EXERCISE DESCRIPTION -
The lines to copy from the data below are those that hold the string "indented".

MATERIAL PROVIDED -

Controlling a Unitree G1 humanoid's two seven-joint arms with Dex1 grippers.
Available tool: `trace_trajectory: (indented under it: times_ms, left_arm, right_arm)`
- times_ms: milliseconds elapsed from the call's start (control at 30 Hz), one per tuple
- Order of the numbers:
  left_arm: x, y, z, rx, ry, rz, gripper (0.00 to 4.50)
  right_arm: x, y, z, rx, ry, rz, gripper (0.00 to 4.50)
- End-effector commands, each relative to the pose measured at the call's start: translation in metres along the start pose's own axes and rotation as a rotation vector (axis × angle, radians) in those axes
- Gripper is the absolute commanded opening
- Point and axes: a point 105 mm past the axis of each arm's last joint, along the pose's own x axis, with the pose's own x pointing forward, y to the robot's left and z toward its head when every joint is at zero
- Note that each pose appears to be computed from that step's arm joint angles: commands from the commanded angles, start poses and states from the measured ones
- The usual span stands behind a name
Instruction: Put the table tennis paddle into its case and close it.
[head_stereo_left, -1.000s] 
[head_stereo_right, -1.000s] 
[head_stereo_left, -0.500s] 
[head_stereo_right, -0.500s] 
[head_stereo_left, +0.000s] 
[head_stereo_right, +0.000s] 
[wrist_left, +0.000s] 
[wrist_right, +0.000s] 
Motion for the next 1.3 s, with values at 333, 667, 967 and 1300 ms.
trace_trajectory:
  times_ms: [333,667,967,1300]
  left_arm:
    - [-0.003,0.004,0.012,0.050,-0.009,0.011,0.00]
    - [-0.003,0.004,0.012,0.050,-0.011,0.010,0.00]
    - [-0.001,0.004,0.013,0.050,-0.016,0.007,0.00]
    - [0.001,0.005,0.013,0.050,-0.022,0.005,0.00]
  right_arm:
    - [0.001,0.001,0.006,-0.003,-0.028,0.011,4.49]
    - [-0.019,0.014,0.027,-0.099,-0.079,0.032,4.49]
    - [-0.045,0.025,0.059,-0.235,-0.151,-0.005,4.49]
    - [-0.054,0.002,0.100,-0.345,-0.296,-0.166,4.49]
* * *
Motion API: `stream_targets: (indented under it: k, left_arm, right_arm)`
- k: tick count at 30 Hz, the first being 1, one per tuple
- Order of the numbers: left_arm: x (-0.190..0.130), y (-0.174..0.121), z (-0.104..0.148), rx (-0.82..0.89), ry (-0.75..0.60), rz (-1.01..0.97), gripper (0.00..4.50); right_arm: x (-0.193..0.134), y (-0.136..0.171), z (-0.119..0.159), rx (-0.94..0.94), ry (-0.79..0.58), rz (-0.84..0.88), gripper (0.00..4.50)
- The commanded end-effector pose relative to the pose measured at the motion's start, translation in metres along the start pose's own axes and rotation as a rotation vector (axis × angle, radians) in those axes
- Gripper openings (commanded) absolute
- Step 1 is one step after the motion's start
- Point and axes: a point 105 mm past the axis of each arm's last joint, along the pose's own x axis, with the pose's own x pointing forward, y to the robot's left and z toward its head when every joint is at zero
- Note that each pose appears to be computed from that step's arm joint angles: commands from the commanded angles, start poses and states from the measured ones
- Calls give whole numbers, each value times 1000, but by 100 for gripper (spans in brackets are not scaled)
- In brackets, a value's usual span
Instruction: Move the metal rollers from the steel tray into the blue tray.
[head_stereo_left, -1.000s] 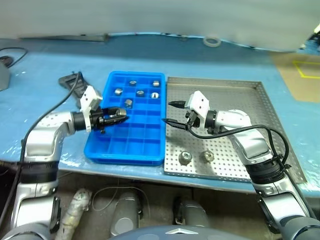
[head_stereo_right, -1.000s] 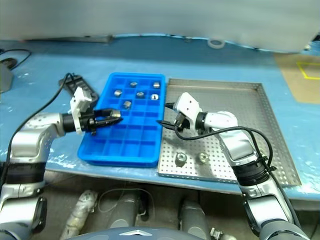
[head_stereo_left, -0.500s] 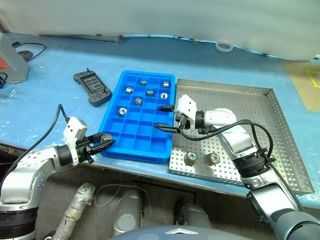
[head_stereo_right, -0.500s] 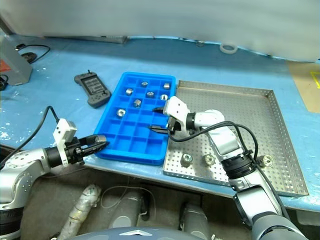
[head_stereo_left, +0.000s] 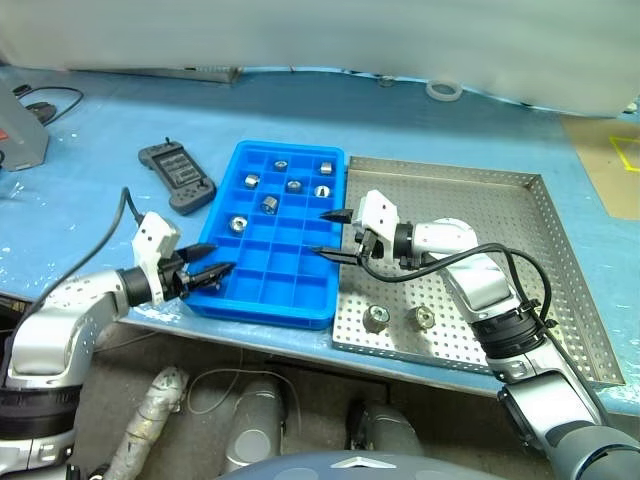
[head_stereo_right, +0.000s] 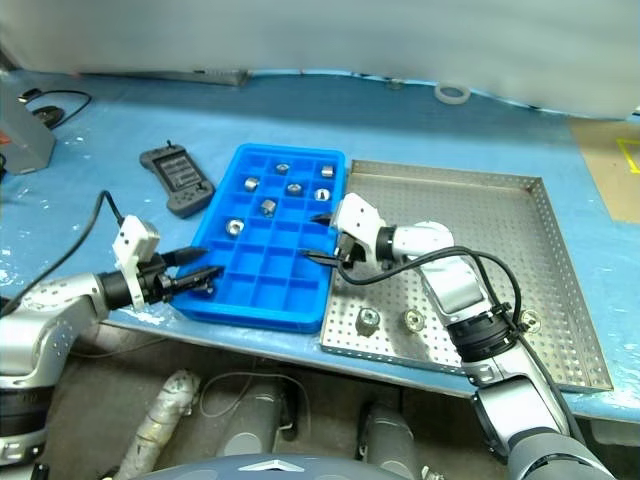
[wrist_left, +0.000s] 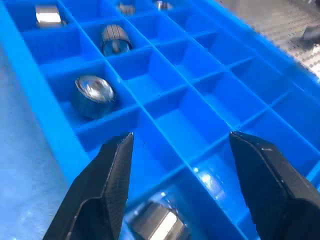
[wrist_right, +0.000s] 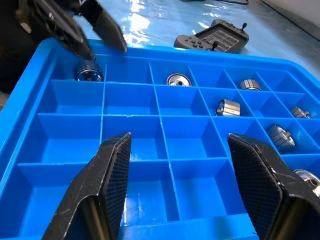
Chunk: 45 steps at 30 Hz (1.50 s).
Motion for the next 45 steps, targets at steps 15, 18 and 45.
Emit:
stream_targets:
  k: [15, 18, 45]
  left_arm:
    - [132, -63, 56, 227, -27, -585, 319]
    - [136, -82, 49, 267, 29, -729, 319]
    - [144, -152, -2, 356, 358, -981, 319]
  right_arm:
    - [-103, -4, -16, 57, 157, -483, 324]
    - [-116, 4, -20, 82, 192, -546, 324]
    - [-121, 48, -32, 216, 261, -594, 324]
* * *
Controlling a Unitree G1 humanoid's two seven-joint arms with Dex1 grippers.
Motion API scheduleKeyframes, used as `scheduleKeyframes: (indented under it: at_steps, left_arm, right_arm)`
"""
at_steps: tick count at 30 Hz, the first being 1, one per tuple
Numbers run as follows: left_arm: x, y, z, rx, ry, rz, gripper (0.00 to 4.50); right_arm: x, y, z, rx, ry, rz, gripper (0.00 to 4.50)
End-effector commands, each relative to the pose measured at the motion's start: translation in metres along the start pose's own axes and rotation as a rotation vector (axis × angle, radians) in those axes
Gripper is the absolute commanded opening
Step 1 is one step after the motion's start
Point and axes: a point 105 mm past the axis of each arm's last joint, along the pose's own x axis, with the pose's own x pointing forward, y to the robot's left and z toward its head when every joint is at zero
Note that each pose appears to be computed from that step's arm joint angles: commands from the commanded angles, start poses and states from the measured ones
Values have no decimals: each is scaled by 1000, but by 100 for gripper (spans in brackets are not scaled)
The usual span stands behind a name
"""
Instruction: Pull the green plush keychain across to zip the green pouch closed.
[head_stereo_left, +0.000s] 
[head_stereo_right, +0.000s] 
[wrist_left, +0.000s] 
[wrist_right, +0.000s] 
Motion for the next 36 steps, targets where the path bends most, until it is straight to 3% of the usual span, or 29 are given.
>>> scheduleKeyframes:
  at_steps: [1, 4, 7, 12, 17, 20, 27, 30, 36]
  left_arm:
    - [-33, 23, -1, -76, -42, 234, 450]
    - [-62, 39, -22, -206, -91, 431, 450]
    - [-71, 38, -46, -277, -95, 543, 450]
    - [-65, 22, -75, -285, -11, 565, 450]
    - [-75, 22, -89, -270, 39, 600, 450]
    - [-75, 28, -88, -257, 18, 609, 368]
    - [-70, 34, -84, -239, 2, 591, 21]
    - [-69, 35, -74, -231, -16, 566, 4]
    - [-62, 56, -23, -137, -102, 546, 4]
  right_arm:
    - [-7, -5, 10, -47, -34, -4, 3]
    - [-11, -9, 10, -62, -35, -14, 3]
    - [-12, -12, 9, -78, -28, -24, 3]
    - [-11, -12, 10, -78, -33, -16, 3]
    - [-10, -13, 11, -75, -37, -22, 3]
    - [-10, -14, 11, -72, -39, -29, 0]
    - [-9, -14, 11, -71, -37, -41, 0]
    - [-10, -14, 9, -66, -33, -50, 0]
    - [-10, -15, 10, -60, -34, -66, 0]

OUTPUT BELOW -
Available tool: `trace_trajectory: (indented under it: times_ms, left_arm, right_arm)`
Motion API: `stream_targets: (indented under it: k, left_arm, right_arm)`
Motion API scheduleKeyframes, used as `scheduleKeyframes: (indented under it: at_steps, left_arm, right_arm)`

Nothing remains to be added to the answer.